Work to be completed - With the pictures omitted, print exactly the lines below, from the one containing "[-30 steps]" through the one containing "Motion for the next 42", and nothing else.

[Source data]
== == ==

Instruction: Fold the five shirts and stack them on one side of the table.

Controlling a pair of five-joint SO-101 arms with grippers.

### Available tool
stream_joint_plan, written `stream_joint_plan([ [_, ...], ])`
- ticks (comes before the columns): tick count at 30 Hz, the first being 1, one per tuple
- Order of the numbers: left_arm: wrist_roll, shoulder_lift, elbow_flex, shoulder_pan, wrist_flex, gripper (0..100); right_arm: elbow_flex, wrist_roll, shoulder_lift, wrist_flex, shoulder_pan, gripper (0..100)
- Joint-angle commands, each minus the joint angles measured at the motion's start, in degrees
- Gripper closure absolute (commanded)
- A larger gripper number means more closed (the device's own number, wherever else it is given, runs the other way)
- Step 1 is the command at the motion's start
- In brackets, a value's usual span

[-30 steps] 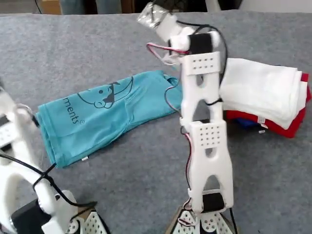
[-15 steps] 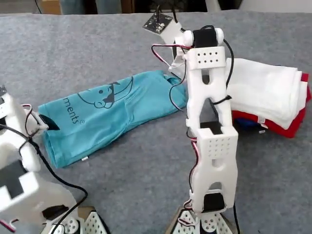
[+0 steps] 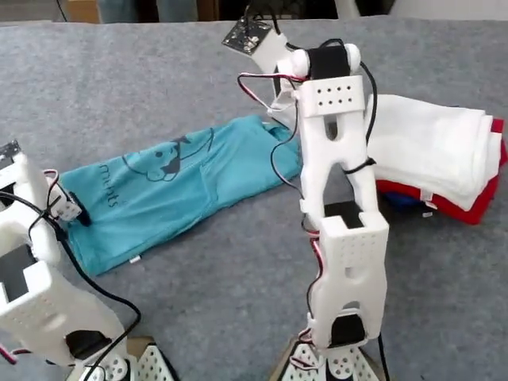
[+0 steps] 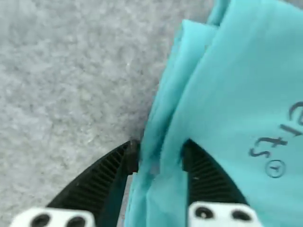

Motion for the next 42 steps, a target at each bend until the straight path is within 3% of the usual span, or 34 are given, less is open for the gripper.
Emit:
stream_joint_plan([
  [1, -0.18, 0.0, -0.22, -0.84, -0.7, 92, 0.04, -0.44, -4.0, 0.26, -0.53, 98.3],
  [7, -5.98, -0.09, -1.71, -1.8, -0.18, 96, 0.04, -0.44, -4.0, 0.26, -0.44, 98.3],
  [15, -10.81, 0.35, -13.85, -12.88, 6.95, 97, -0.4, -0.44, -4.0, 0.26, -0.35, 98.3],
  [20, -13.8, -0.09, -18.95, -12.7, 9.32, 97, 2.59, -3.25, -4.0, 0.35, 1.58, 98.3],
  [25, -12.84, 0.0, -25.89, -6.37, 19.25, 97, 3.3, -4.4, -4.09, 0.35, 4.84, 98.3],
  [31, -2.46, 0.35, -27.3, 8.84, 20.4, 97, 7.43, -6.86, -8.13, 0.35, 8.26, 98.3],
  [34, 1.67, 0.44, -27.74, 17.01, 19.87, 97, 11.91, -6.86, -10.51, 0.26, 8.18, 98.3],
  [42, 11.25, 0.53, -25.8, 33.1, 8.79, 97, 16.4, -7.3, -10.77, 0.18, 7.91, 98.3],
])
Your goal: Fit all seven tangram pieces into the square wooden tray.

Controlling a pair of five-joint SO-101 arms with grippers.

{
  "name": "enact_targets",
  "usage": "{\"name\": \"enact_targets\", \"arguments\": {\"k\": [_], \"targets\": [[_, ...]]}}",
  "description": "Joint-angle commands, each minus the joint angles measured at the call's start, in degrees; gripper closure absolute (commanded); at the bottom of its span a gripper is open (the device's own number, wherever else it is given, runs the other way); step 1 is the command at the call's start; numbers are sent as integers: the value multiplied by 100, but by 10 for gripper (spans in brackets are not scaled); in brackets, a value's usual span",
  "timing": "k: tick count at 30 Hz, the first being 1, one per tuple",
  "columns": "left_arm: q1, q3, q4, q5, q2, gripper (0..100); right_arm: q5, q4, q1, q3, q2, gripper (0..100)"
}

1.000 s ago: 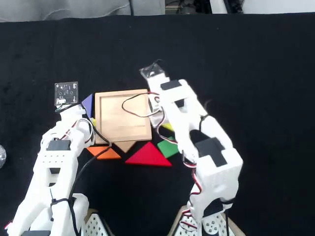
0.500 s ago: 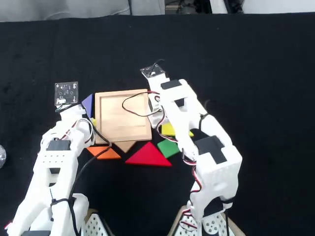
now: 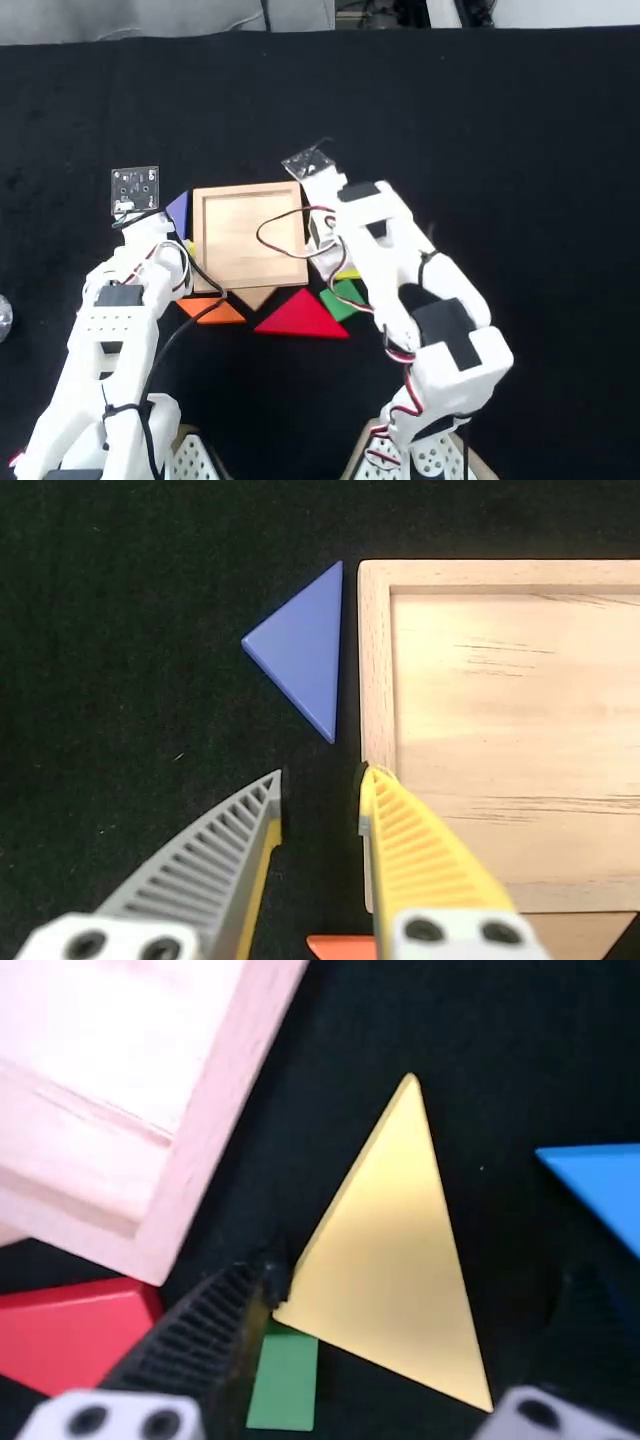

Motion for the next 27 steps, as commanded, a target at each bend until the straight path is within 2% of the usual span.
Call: {"name": "enact_targets", "arguments": {"k": [1,8,13,22,27], "targets": [[31,-57,-114,26,-62,863,325,-35,-88,4,-189,592],[31,-57,-97,26,-62,863,879,273,-123,-215,-22,590],[31,-66,-88,26,-62,863,949,246,-378,66,-277,588],[31,-75,-79,26,-62,863,1626,334,79,136,-295,588],[31,-92,-79,26,-62,863,1934,466,70,242,-295,588]]}}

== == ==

Task output -
[-30 steps] 
[-15 steps] 
[+0 steps] 
[+0 steps] 

Motion for the next 42 steps, a target at each bend until the straight path is within 3% of the usual span, or 34 are given, less is open for the gripper.

Nothing else remains to be done for this exercise.